O Brasil registrou pela primeira vez, desde 2007, aumento significativo no número de fumantes. De acordo com o Ministério da Saúde, entre 2023 e 2024, o crescimento foi de 25% e hoje o país tem, aproximadamente, 25 milhões de fumantes. 

Por trás da alta, está o cigarro eletrônico, que vem sendo consumido principalmente pelos jovens, apesar da comercialização, importação e propaganda serem proibidos pela Agência Nacional de Vigilância Sanitária (Anvisa).

Uma pesquisa da Universidade Federal de São Paulo (Unifesp) divulgada em maio deste ano apontou que um em cada nove adolescentes brasileiros afirma que usa cigarro eletrônico. Segundo o levantamento, que ouviu cerca de 16 mil pessoas de 14 anos ou mais de todas as regiões do país, a quantidade de usuários jovens que usam cigarro eletrônico já é cinco vezes maior do que aqueles que fumam o cigarro tradicional.

Na próxima sexta-feira (29), é celebrado o Dia Nacional de Combate ao Fumo e, para alertar a população sobre os riscos do cigarro para a saúde, o Comitê Antitabagismo da Associação Médica da Paraíba (AMPB) preparou uma programação especial. Entre as iniciativas, estão uma exposição nas unidades da Unimed João Pessoa, distribuição de adesivos em bares e restaurantes da Capital e Campina Grande, simpósio e lançamento de livro (veja programação completa abaixo).

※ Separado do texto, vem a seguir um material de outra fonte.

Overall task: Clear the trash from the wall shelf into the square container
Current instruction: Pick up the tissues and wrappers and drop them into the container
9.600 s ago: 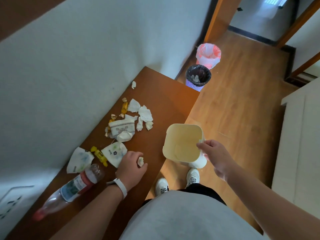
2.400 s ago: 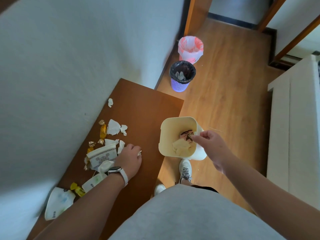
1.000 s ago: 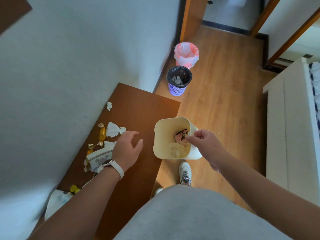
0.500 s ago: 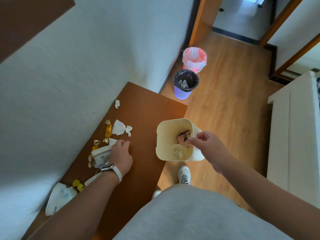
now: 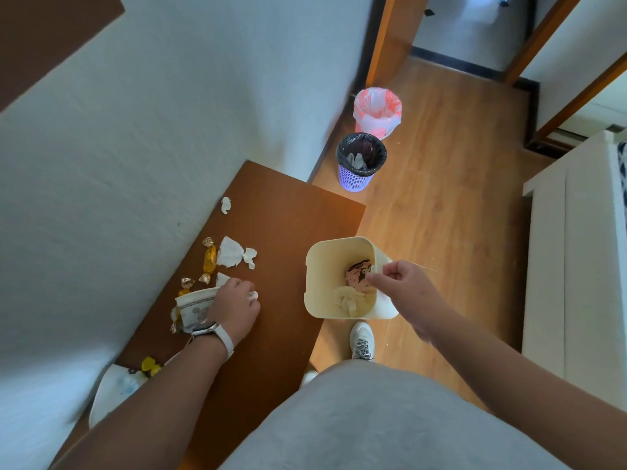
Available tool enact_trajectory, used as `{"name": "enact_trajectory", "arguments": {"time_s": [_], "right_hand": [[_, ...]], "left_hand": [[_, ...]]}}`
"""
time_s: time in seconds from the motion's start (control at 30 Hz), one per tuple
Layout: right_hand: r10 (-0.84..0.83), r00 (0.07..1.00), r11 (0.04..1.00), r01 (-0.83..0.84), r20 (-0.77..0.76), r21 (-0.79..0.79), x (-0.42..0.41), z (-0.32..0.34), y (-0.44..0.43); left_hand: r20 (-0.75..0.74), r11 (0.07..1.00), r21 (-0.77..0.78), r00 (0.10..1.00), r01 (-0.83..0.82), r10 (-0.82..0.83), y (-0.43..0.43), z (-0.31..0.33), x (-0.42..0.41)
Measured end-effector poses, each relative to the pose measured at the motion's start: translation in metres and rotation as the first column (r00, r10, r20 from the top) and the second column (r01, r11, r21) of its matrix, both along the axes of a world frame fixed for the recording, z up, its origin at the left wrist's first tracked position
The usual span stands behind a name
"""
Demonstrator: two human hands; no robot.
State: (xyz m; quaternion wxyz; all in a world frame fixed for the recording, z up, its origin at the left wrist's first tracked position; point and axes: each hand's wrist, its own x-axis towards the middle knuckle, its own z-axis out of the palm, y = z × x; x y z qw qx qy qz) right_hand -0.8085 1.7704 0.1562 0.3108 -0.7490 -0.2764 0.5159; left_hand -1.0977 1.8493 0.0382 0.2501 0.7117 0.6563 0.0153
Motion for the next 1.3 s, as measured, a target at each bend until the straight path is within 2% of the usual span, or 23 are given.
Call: {"name": "enact_trajectory", "arguments": {"time_s": [0.23,0.33,0.47,0.57,0.7,0.83,0.9,1.03,1.13,1.3], "right_hand": [[-0.019,1.0,1.0,0.02,0.015,-0.004,0.009,-0.007,-0.002],[-0.027,1.0,1.0,0.028,0.009,-0.006,0.011,-0.007,-0.004],[-0.029,1.0,1.0,0.029,0.004,-0.007,0.012,-0.008,-0.006],[-0.037,0.999,0.999,0.037,-0.002,-0.008,0.013,-0.01,-0.008],[-0.043,0.999,0.999,0.043,-0.005,0.005,0.015,-0.01,-0.012],[-0.064,0.998,0.998,0.064,0.0,0.005,0.019,-0.013,-0.015],[-0.072,0.997,0.997,0.072,-0.002,0.002,0.022,-0.015,-0.016],[-0.086,0.996,0.996,0.086,-0.007,-0.001,0.027,-0.013,-0.015],[-0.095,0.995,0.996,0.095,-0.015,-0.004,0.03,-0.012,-0.012],[-0.112,0.993,0.994,0.111,-0.039,-0.011,0.035,-0.014,-0.007]], "left_hand": [[0.101,0.998,-0.021,0.993,-0.065,0.067,-0.007,0.004,0.013],[0.268,0.994,-0.039,0.957,-0.103,0.109,-0.008,0.017,0.025],[0.486,0.98,-0.028,0.854,-0.199,0.188,-0.009,0.048,0.052],[0.569,0.985,0.074,0.818,-0.155,0.086,-0.01,0.071,0.073],[0.567,0.977,0.188,0.801,0.099,-0.191,-0.014,0.086,0.099],[0.539,0.939,0.139,0.772,0.315,-0.338,-0.021,0.085,0.121],[0.522,0.92,0.139,0.763,0.365,-0.381,-0.024,0.083,0.127],[0.504,0.91,0.188,0.759,0.369,-0.412,-0.023,0.079,0.125],[0.488,0.92,0.245,0.781,0.305,-0.389,-0.014,0.079,0.118],[0.419,0.973,0.209,0.891,0.093,-0.175,0.013,0.067,0.093]]}}
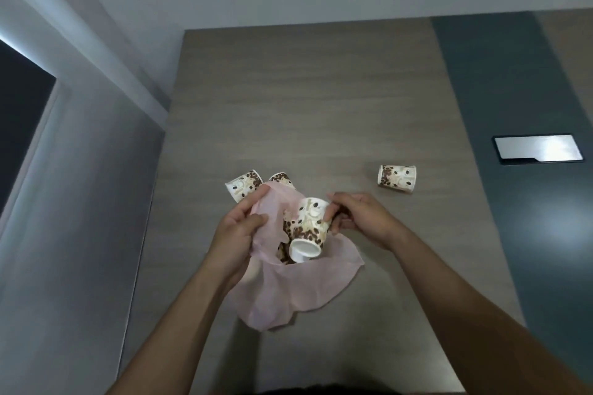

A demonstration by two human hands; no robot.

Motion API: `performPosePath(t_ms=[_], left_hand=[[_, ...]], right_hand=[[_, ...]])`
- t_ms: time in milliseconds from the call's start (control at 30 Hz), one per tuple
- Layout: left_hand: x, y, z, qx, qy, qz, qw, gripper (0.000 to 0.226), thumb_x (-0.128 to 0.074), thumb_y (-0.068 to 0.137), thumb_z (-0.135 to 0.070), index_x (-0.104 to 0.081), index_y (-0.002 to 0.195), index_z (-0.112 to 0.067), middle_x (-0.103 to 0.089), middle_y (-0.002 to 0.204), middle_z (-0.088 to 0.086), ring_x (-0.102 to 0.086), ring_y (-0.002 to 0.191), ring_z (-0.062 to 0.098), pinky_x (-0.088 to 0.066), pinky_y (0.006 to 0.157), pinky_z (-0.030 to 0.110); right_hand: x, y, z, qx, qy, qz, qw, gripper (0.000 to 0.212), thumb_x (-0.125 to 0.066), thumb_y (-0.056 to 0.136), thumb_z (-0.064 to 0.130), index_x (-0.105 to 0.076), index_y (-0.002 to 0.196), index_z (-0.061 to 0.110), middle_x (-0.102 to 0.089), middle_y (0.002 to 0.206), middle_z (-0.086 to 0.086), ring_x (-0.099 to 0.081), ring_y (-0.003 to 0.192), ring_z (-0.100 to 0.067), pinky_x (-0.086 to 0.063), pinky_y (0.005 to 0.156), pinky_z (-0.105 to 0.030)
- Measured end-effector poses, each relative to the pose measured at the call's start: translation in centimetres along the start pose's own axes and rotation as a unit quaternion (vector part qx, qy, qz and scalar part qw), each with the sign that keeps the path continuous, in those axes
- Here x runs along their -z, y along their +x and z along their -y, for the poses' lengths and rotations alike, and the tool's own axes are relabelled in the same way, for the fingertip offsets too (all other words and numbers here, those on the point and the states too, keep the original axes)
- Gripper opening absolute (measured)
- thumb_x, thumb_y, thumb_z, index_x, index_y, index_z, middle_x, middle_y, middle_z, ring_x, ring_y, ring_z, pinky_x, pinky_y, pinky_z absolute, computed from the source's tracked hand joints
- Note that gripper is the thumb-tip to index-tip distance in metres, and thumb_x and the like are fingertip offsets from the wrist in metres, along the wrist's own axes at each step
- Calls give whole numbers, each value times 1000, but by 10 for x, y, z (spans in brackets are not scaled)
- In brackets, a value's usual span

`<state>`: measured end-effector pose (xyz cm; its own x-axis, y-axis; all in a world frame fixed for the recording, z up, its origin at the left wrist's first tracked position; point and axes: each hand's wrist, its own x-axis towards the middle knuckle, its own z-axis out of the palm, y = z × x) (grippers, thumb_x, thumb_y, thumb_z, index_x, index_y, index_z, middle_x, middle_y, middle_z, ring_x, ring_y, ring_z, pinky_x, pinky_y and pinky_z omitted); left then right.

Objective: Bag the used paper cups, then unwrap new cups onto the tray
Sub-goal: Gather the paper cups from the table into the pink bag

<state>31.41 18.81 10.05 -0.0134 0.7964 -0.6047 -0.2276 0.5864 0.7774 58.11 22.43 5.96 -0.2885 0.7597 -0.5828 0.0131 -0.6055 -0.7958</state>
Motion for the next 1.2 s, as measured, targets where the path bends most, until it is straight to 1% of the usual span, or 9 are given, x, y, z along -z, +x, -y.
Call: performPosePath(t_ms=[133, 333, 500, 600, 700, 833, 967, 1100, 1200], left_hand=[[17, -26, -3, -25, 19, 31, 999, 60, -54, 104, 10, -75, 146, -28, -77, 145, 1, -69, 135, 26, -51, 116, 44], [44, -80, -35, -2, -83, 192, 978, 62, -50, 99, 4, -62, 158, -9, -60, 163, 24, -54, 146, 42, -53, 113, 43], [94, -106, -66, -8, -180, 231, 956, 65, -41, 100, -4, -57, 162, -11, -57, 166, 20, -51, 154, 45, -50, 119, 53], [115, -104, -65, -24, -197, 215, 956, 64, -41, 101, -5, -57, 162, -12, -58, 166, 18, -46, 159, 45, -39, 129, 57], [122, -96, -56, -13, -228, 167, 959, 62, -42, 101, -3, -60, 159, -11, -64, 160, 20, -62, 146, 42, -55, 117, 51], [119, -76, -31, 5, -236, 68, 969, 57, -40, 103, 3, -65, 154, -8, -75, 143, 22, -83, 108, 31, -71, 80, 38], [120, -56, -9, 35, -237, -3, 971, 58, -42, 103, 5, -59, 158, -6, -67, 151, 26, -74, 117, 35, -72, 78, 37], [114, -47, 5, 62, -229, -11, 971, 57, -44, 105, 7, -57, 159, -5, -67, 150, 29, -71, 123, 38, -71, 83, 37], [106, -42, 13, 71, -224, -14, 972, 53, -47, 107, 8, -61, 156, -7, -75, 137, 24, -76, 112, 34, -71, 76, 34]], right_hand=[[-66, -26, -14, -14, -71, 67, 995, 41, -59, 111, 28, -86, 92, 3, -82, 84, -10, -73, 78, -21, -56, 86, -31], [-133, -42, -21, 97, -287, 79, 950, 31, -60, 108, 38, -87, 94, 29, -71, 123, 24, -66, 120, 5, -49, 107, -23], [-138, -42, -12, 138, -371, -162, 904, 30, -68, 104, 50, -83, 98, 24, -79, 98, 10, -65, 72, 4, -46, 81, -29], [-126, -51, -14, 7, -518, -158, 841, 59, -80, 86, 65, -66, 135, 34, -76, 127, 2, -71, 115, -17, -47, 98, -41], [-111, -55, -32, -110, -649, -72, 749, 108, -80, 87, 60, -18, 172, 36, -33, 177, -8, -36, 161, -34, -28, 125, -57], [-102, -57, -57, -158, -701, -13, 696, 100, -61, 104, 41, 12, 174, 37, 1, 183, -21, -8, 169, -38, -7, 132, -62], [-95, -58, -62, -160, -705, 15, 691, 91, -51, 109, 39, 16, 172, 41, 3, 183, -21, -7, 170, -37, -3, 133, -59], [-85, -63, -56, -149, -685, 18, 713, 109, -66, 100, 47, 15, 172, 40, -6, 183, -15, -14, 169, -35, -14, 132, -60], [-78, -69, -42, -112, -660, 22, 743, 107, -72, 94, 62, -7, 175, 34, -21, 182, -6, -27, 165, -30, -27, 130, -54]])
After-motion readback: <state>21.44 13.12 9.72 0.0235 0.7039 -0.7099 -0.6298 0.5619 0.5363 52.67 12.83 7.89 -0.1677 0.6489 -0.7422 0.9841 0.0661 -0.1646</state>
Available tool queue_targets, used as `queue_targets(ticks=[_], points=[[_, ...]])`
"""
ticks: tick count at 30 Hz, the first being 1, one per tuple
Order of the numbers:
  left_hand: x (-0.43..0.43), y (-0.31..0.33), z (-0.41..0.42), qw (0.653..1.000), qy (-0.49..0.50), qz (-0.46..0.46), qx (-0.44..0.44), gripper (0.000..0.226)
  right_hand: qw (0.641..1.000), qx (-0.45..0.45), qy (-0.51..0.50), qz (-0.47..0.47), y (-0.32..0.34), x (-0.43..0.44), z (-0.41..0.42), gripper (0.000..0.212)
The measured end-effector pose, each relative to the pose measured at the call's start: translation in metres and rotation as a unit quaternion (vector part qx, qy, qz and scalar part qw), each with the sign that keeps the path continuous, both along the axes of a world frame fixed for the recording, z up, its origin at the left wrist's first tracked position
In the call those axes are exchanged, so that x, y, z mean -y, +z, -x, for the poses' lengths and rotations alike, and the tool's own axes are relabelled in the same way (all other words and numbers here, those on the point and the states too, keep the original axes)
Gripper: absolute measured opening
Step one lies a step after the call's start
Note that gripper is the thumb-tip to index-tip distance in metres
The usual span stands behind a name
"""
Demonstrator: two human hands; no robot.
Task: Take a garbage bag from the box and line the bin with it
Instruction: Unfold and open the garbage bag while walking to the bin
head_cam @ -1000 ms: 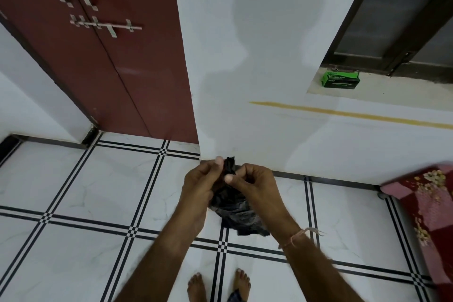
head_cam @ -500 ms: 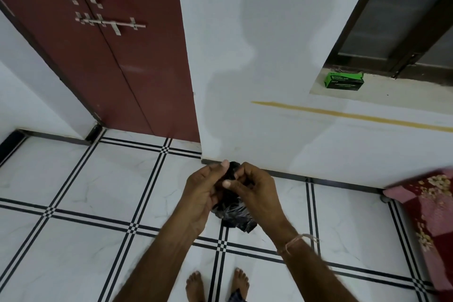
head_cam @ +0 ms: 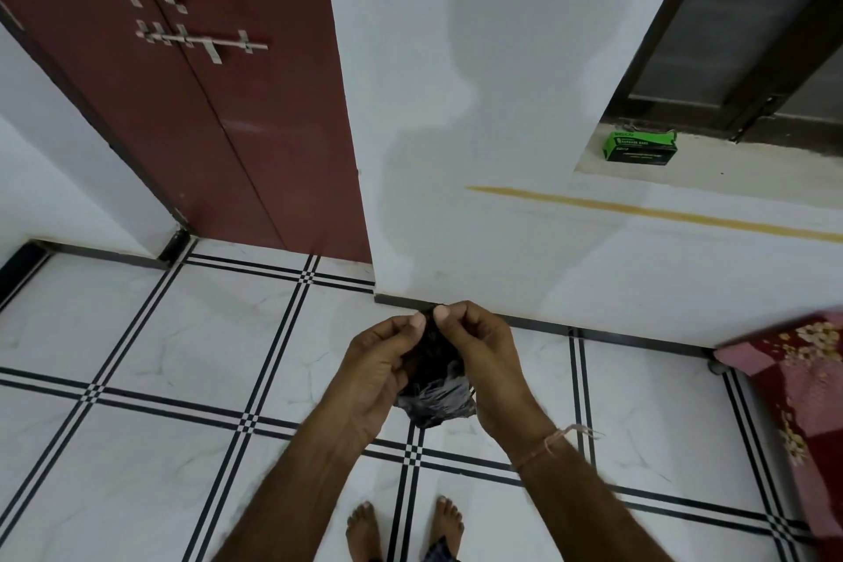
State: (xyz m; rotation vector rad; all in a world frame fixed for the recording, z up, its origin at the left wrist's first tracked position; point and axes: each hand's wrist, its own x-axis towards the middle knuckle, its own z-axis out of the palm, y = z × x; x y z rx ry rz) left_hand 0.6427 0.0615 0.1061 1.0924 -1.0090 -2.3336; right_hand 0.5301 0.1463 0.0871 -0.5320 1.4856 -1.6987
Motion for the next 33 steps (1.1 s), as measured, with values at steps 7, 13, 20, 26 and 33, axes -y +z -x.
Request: queue_targets(ticks=[7,13,20,26,33], points=[[0.014,-0.025,-0.016,0.993,0.075,0.066,0.057,0.021,0.984,0.073,-0.147,-0.074,-0.018,0.003,0.031,0.032],[0.023,-0.034,-0.036,0.933,0.081,0.323,0.135,0.029,0.968,0.068,-0.220,-0.099,-0.027,0.009,0.044,0.026],[0.048,-0.044,-0.054,0.849,-0.023,0.480,0.218,0.018,0.999,-0.046,-0.001,0.007,0.004,0.006,0.051,0.030],[0.036,-0.014,-0.006,0.910,-0.232,0.338,0.065,0.057,0.991,-0.047,0.127,0.001,0.033,0.020,0.066,0.033],[0.037,-0.005,0.001,0.949,-0.239,0.205,-0.010,0.022,0.986,-0.053,0.156,-0.012,0.046,0.026,0.090,0.033]])
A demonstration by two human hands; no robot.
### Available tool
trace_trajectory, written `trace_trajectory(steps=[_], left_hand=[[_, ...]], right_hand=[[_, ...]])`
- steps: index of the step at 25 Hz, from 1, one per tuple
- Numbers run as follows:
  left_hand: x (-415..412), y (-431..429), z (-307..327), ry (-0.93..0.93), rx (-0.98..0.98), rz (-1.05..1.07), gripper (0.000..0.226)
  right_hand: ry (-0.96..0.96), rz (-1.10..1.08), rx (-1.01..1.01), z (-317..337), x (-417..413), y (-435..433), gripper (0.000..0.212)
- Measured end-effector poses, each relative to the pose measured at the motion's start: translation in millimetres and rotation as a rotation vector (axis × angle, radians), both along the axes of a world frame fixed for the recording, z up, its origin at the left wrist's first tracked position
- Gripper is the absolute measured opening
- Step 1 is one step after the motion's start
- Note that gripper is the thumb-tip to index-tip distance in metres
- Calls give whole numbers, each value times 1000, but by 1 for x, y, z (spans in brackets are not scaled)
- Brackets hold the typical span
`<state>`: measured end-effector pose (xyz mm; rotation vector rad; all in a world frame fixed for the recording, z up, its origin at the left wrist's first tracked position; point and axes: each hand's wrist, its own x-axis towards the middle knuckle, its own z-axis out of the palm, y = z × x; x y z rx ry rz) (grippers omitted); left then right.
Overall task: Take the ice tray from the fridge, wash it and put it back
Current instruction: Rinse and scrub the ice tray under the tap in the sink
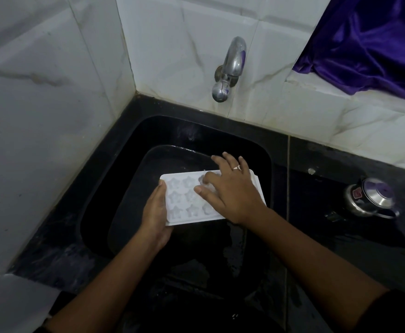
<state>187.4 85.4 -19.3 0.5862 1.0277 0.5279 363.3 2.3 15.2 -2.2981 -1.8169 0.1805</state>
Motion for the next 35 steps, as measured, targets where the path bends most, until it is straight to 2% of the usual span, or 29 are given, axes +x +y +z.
trace_trajectory(steps=[3, 7, 11, 13, 16, 20, 24, 26, 28, 32, 35], left_hand=[[3, -2, 1, -11, -18, 18, 55], [-2, 2, -2, 10, -8, 18, 55], [1, -1, -2, 4, -19, 19, 58], [-2, 2, -2, 4, -15, 31, 57], [-1, 0, 3, 1, -18, 5, 55], [2, 2, 7, -1, -27, 23, 54], [1, 4, 6, 22, -2, 23, 54], [3, 3, 5, 15, -9, 21, 55], [6, 1, 8, 13, -13, 31, 56], [9, -6, 14, 7, -9, 9, 47], [5, -5, 13, 18, -4, 19, 50]], right_hand=[[-10, 20, -34, -7, -11, 1, 71], [-1, 53, -26, -2, 3, -6, 62], [-4, 29, -54, -2, -9, 1, 72], [-27, 78, -59, -5, -5, -4, 71], [6, 9, -32, 2, 1, -1, 65], [-13, 44, -52, -1, -9, -1, 74], [30, -22, 30, 7, -5, -1, 65], [50, 16, 55, 9, -14, 2, 66], [29, 96, 36, 7, -19, 3, 64], [29, 41, 24, 9, -20, 10, 62], [-2, 106, -13, 4, -23, 6, 65]])
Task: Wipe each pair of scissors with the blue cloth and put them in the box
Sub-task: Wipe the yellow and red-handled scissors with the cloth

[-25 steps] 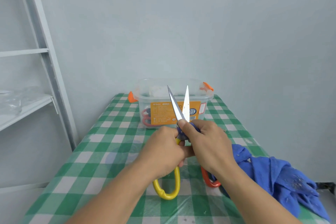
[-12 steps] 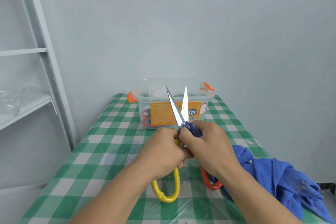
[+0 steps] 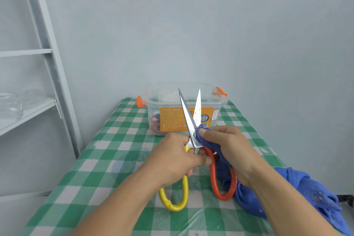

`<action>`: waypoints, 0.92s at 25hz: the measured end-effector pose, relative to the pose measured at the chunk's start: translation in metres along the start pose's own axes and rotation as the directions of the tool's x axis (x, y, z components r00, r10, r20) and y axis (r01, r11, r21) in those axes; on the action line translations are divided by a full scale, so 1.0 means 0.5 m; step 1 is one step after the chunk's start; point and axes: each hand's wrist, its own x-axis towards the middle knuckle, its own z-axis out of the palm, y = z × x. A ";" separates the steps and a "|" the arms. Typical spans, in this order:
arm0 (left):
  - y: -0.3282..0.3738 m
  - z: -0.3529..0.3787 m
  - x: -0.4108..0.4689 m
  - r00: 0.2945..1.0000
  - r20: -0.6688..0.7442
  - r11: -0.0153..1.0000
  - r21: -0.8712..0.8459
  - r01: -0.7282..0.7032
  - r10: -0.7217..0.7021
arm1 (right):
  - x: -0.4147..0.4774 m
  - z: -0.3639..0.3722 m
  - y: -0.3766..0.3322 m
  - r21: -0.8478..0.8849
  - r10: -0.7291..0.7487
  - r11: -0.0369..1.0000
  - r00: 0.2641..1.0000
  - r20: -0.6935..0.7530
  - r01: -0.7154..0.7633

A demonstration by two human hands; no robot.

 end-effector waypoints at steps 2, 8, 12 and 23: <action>-0.002 -0.001 0.002 1.000 -0.003 1.000 -0.009 0.002 -0.002 | 0.003 -0.008 -0.001 0.001 0.002 1.000 1.000 -0.018 -0.002; 0.006 -0.003 0.002 1.000 0.013 0.999 0.047 -0.023 0.023 | 0.007 -0.002 -0.018 0.041 0.102 0.994 0.992 -0.078 -0.099; 0.006 -0.003 0.002 0.999 0.016 0.996 0.083 -0.037 0.036 | 0.011 0.009 -0.039 -0.021 0.117 0.993 0.992 -0.046 -0.118; -0.006 -0.001 0.006 1.000 0.026 0.998 0.059 -0.012 0.010 | -0.010 0.020 -0.038 -0.188 -0.021 0.982 0.997 -0.078 0.006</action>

O Comitê Antitabagismo é formado por diversas instituições de saúde, a exemplo da Unimed João Pessoa. Além da AMPB e da Unimed JP, a programação alusiva ao Dia Nacional de Combate ao Fumo conta com a participação da Secretaria Estadual da Saúde, Secretaria da Saúde da Capital, Procon, Agência Estadual de Vigilância Sanitária (Agevisa), Faculdade de Medicina do Unipê e Colégio Intensivo.

Propaganda enganosa

A indústria tabageira tenta vender a ideia de que os cigarros eletrônicos – também chamados de vapes e e-cigarros – são menos nocivos à saúde, o que, segundo os especialistas, não é verdade. O aroma, o sabor e o formato podem até ser diferentes dos cigarros convencionais, mas os riscos à saúde são os mesmos – ou até mais graves.

Estudos indicam que os utilizadores de vapes podem apresentar níveis de nicotina no sangue até seis vezes superior ao de quem usa cigarros tradicionais, o que aumenta a dependência. “O usuário do cigarro eletrônico tem três vezes mais probabilidade de se tornar dependente do cigarro tradicional do que uma pessoa sem precedentes no uso de nicotina”, alerta o pneumologista Sebastião de Oliveira Costa, presidente do Comitê Antitabagismo da AMPB e membro da Comissão de Tabagismo da Associação Médica Brasileira (AMB).